Proud of my abilities to feed my best friends successfully, I looked to the right and far behind them at the swing set decorated with the three primary colors near the cement where the basketball hoop towered over the patch of cement in front the house.  Although it was quite a distance away, I was able to see the last bit of the party having a blast to my delight.  Christine and Tony were on the swings, their newly formed connection evident in the giggles I heard all the way from my distant spot in the murky blue water.  Christine was notorious for her many different, and quite loud, laughs that could be heard wherever she went.  While they could sometimes be unwelcome, her thundering belts of laughter warmed my heart in that moment.  I looked past the latest couple as the waves splashed against my warm skin and found some boys playing a pickup game with my teammate Jo.  That girl’s hands were like magic, and she could ball it up with the best of them.  As I watched, she flew in for the rebound, and the ball stuck right to her hands as if it were covered in two-sided tape.  Soaring above the dense chatter of voices, loud shouts of  “Oh come on” and “Someone stop her” could be heard across the neighborhood.

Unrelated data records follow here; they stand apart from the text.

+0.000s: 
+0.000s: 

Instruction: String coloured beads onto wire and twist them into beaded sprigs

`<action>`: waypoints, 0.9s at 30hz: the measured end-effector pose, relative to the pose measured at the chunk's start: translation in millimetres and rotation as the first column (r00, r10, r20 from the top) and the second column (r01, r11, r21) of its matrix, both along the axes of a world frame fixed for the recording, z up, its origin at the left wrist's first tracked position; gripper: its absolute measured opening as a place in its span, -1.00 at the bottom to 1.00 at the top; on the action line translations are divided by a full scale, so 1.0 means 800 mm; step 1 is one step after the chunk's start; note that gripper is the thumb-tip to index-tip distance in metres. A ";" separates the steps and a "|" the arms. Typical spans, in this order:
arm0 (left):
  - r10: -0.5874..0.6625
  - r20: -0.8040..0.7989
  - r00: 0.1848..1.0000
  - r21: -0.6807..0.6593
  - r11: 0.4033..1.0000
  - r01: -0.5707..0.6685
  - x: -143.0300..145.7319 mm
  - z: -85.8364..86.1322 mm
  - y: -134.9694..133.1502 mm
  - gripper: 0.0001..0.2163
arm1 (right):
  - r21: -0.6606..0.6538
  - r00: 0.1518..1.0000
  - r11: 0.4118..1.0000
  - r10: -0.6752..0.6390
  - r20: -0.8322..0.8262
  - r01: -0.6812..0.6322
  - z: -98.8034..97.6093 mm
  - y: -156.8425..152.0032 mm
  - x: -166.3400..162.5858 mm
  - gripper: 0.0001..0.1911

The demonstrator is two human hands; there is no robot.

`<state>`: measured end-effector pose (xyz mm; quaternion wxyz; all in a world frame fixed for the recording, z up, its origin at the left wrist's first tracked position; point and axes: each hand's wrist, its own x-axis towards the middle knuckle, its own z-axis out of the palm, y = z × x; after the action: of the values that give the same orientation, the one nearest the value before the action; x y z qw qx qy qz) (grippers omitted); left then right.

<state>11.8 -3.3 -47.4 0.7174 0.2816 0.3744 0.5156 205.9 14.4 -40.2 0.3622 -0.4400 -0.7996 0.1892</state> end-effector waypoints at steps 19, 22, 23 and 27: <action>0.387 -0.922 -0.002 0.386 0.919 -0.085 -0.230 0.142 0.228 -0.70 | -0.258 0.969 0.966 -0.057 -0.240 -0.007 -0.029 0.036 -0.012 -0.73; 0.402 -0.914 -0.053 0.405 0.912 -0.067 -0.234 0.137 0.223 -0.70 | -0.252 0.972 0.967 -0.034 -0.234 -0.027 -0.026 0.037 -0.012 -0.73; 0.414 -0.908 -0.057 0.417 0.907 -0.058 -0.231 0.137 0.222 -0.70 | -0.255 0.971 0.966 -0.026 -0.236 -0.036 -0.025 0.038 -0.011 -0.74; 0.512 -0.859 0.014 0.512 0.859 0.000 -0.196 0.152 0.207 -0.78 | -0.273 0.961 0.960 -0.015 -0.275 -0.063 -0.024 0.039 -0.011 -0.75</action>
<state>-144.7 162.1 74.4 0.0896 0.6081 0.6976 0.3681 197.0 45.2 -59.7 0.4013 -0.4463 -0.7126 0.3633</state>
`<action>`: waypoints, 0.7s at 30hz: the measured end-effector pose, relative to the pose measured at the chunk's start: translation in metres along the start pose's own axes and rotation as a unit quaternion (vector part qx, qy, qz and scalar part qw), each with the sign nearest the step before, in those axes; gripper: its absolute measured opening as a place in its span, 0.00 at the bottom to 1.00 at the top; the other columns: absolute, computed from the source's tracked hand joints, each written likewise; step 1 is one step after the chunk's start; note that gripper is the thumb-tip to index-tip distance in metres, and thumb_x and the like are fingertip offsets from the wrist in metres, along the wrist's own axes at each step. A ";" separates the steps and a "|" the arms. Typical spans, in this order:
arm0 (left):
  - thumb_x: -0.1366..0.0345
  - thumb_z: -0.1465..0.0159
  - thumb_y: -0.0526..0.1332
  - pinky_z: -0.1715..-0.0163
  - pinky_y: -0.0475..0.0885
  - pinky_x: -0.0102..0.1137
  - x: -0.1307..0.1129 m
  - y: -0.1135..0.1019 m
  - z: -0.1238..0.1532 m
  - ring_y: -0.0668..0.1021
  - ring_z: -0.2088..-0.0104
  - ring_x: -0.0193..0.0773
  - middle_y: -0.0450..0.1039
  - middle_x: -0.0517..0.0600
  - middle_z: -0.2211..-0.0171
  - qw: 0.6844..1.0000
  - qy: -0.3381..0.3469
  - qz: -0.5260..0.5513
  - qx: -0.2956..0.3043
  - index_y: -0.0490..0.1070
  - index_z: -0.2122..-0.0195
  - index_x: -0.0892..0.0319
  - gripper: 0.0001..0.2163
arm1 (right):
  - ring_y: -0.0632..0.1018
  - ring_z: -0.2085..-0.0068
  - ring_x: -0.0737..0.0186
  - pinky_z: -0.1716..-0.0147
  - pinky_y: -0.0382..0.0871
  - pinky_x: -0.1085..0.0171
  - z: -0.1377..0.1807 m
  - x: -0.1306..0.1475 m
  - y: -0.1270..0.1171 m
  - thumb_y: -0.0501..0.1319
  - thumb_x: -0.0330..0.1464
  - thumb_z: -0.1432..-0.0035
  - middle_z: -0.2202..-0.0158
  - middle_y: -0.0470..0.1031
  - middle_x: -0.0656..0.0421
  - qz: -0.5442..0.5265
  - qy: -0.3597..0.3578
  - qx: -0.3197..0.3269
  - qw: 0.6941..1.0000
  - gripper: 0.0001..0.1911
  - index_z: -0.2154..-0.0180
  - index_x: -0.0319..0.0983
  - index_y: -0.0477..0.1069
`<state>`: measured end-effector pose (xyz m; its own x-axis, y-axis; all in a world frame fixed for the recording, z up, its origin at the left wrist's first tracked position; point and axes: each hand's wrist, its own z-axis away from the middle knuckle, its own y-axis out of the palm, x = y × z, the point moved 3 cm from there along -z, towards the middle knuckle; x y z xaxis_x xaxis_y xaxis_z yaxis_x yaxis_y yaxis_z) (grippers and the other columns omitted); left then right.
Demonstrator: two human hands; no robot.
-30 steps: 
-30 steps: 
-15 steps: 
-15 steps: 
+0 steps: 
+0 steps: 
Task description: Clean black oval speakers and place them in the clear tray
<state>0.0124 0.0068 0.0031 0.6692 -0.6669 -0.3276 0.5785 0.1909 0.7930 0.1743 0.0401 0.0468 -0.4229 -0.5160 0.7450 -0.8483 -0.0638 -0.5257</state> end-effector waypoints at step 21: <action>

Thus ending my thorough sweep of the beauty laid out in front of my eyes, I did a quick glance once more and marveled at the chaotic scene as I floated in the peaceful water.  People everywhere smiling, laughing, and eating without a care in the world.  I made sure to soak up the love in the eyes of the many couples as they gazed at one another, not guarding their affection like when walking the halls of the school.  I listened carefully to Michelle’s and Wes’ sweet laughter as it mixed with Christine’s wails and the screams of the girls still being splashed in the shallow end.  The fire crackled as it reached out with its sweltering limbs and touched the cheeks of those sitting around it.  Most of all, I recognized the sheer feeling of happiness that was radiating off of everyone in my presence.  How often does this happen?  I asked myself as I floated on the raft.  When have you ever seen so many different people all together and enjoying one another like this?  As the weight of the realization that this was a once-in-a-lifetime experience fully settled on my heart, I felt a surge of tears well up in my eyes.  I wasn’t necessarily sad, just beyond touched at the beauty that had been done even just once in my life.  I marveled at my luck that something so magnificent could even happen in the world we live in, and I took it all in, as much of it as I could, because I knew it was a fleeting and one-of-a-kind moment.


Already have there been falling outs, and soon there will be graduations, too.  We will go our separate ways, and all that will be left is the memory of a time far simpler than the ones we will be living, far more beautiful and pure than the hardships we face in the future.  Only the memory of the night when everyone was at peace with life will keep us going as we trudge ahead into whatever life brings.